Then, electrolysis was performed at pH of 0 to 4, and current density of 0.1 to 10 A/dm2. The electrolytic solution was circulated, the electrolytic solution of the circuit was cooled with a cooler to a temperature of 10° C. or less to deposit AgCl, and a filter was used to eliminate such AgCl and the like. It is thereby possible to obtain high purity copper having a purity level of 5N to 6N.
Subsequently, this copper having a purity level of 5N to 6N was used to perform electrolysis once again under the same electrolytic conditions as those described above. The electrolytic solution was similarly circulated, the electrolytic solution of the circuit was cooled with a cooler to a temperature of 10° C. or less to deposit AgCl, and a filter was used to eliminate such AgCl and the like.

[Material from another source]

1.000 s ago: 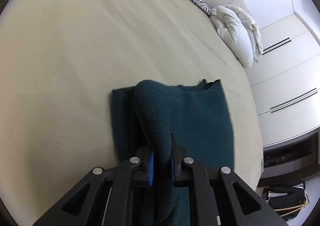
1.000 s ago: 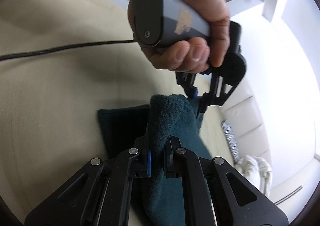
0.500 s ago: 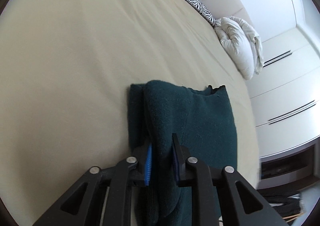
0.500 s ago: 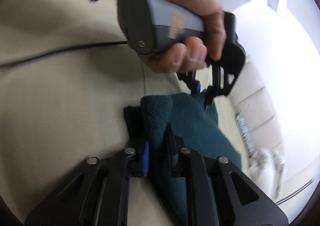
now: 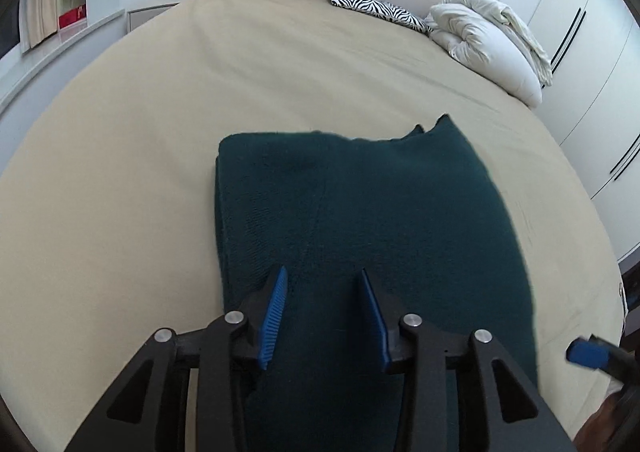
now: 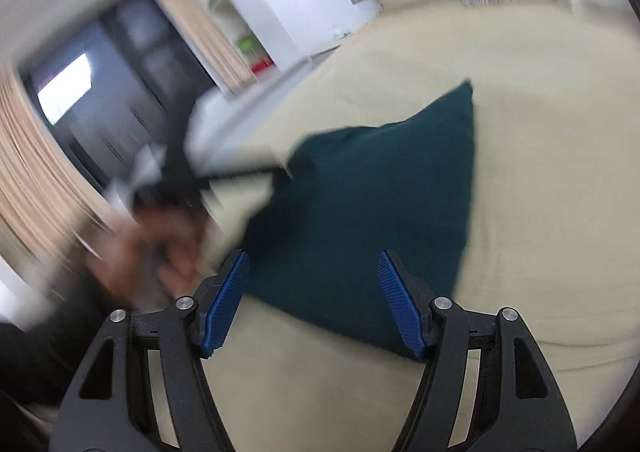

According to the foregoing process, it was possible to obtain electrodeposited copper (deposited on the cathode) having a purity level of 8N or higher. In other words, it was possible to realize a purity level of 8N (99.999999 wt %) or higher excluding gas components, and to make all metallic component as impurities to be 0.01 wtppm or less.
In addition, the electrodeposited copper obtained by the foregoing electrolysis may also be subject to vacuum melting such as by electron beam melting. As a result of performing such vacuum melting, it is possible to effectively eliminate alkali metals such as Na and K and other volatile impurities, as well as gas components such as Cl. As a result of performing degasification with reducible gas as necessary, it is possible to eliminate and reduce the gas components.
The ultrahigh purity copper having a purity level of 8N or higher manufactured as described above satisfies the condition of having a hardness of 40 Hv or less, and it is also possible to achieve a recrystallization temperature of 200° C. or less.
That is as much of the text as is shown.